*PROBLEM REQUIREMENTS*. Repeat exactly, and only, the lines below starting at the line that contains "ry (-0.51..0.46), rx" and ending at the line that contains "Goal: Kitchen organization", inclusive of both.

*** DATA EXTRACTS

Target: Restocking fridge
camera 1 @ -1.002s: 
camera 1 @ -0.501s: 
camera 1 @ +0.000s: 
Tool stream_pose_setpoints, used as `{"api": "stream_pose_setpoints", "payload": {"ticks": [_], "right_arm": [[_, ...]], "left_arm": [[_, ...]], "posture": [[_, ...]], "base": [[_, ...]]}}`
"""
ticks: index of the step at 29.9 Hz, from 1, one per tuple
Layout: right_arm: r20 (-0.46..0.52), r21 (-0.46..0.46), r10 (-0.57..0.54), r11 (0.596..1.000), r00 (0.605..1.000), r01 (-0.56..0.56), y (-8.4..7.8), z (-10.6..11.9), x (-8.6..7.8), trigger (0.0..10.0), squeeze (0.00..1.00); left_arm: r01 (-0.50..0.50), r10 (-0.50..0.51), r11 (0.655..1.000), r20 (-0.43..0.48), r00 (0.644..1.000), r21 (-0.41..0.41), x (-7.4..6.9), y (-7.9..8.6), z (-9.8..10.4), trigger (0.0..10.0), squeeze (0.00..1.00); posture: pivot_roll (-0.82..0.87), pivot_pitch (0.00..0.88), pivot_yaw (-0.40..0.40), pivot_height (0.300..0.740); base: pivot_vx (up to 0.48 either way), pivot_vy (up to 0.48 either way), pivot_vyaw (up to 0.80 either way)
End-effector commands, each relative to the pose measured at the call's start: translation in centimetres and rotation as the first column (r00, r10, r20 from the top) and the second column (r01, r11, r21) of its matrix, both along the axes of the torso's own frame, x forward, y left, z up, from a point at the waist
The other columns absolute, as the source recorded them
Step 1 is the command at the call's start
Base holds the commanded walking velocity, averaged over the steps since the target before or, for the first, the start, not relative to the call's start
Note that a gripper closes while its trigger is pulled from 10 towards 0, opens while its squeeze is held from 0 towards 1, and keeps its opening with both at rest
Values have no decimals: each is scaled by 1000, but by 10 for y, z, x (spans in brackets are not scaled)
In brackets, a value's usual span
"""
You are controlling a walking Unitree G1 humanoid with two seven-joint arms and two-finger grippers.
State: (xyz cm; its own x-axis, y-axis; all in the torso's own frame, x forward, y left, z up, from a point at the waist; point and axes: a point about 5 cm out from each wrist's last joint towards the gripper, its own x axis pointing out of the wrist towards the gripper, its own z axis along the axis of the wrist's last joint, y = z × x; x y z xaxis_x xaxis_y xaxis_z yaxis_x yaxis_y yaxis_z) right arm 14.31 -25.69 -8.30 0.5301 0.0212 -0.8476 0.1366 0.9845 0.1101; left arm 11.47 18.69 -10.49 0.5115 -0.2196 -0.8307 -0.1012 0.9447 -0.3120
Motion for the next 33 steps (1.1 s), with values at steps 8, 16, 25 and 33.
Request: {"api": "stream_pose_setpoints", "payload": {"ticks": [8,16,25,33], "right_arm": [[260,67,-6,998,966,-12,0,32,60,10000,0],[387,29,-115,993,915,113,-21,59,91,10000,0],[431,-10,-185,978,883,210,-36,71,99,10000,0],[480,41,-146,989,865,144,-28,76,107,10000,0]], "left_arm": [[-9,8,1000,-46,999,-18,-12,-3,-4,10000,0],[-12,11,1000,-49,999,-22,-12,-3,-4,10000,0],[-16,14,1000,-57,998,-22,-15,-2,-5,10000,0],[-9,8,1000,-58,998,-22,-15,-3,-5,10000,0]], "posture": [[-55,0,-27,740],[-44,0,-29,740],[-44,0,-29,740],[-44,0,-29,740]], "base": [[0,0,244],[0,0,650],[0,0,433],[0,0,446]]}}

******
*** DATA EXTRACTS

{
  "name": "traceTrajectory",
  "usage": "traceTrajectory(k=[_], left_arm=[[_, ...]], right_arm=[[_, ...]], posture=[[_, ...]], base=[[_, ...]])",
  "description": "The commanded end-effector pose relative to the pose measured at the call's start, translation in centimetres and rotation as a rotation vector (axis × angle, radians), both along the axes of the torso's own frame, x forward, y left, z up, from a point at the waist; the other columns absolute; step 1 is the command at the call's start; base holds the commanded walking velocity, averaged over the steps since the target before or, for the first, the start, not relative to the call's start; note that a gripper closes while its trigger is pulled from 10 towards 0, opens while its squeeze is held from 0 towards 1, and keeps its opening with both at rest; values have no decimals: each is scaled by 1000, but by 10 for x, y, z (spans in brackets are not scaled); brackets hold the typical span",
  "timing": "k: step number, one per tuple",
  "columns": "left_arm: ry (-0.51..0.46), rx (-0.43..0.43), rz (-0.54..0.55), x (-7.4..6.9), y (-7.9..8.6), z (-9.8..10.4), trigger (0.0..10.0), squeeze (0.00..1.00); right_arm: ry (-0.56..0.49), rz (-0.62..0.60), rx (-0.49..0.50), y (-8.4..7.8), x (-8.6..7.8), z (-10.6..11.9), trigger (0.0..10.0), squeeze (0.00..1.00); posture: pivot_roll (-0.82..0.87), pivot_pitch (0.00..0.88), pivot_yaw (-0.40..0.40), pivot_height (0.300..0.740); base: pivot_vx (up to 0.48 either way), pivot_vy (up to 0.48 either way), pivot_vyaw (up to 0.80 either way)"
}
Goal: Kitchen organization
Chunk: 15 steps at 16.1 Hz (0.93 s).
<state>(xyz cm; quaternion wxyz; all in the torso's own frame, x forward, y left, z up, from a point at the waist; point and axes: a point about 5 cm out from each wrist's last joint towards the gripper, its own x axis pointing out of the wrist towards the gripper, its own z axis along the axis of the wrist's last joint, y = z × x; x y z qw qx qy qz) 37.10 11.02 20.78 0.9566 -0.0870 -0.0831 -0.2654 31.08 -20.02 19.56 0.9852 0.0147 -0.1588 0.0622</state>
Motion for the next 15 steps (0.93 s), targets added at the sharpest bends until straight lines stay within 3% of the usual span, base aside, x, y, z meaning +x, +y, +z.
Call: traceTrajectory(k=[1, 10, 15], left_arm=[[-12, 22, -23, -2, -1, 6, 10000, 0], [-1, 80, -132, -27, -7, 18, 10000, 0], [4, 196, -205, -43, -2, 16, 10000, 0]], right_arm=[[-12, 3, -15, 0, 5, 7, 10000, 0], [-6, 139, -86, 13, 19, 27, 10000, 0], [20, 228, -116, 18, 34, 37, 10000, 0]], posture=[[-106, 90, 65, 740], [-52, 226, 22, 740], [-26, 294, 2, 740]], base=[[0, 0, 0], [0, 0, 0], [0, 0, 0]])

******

*EXERCISE RESULT*.
  "columns": "left_arm: ry (-0.51..0.46), rx (-0.43..0.43), rz (-0.54..0.55), x (-7.4..6.9), y (-7.9..8.6), z (-9.8..10.4), trigger (0.0..10.0), squeeze (0.00..1.00); right_arm: ry (-0.56..0.49), rz (-0.62..0.60), rx (-0.49..0.50), y (-8.4..7.8), x (-8.6..7.8), z (-10.6..11.9), trigger (0.0..10.0), squeeze (0.00..1.00); posture: pivot_roll (-0.82..0.87), pivot_pitch (0.00..0.88), pivot_yaw (-0.40..0.40), pivot_height (0.300..0.740); base: pivot_vx (up to 0.48 either way), pivot_vy (up to 0.48 either way), pivot_vyaw (up to 0.80 either way)"
}
Goal: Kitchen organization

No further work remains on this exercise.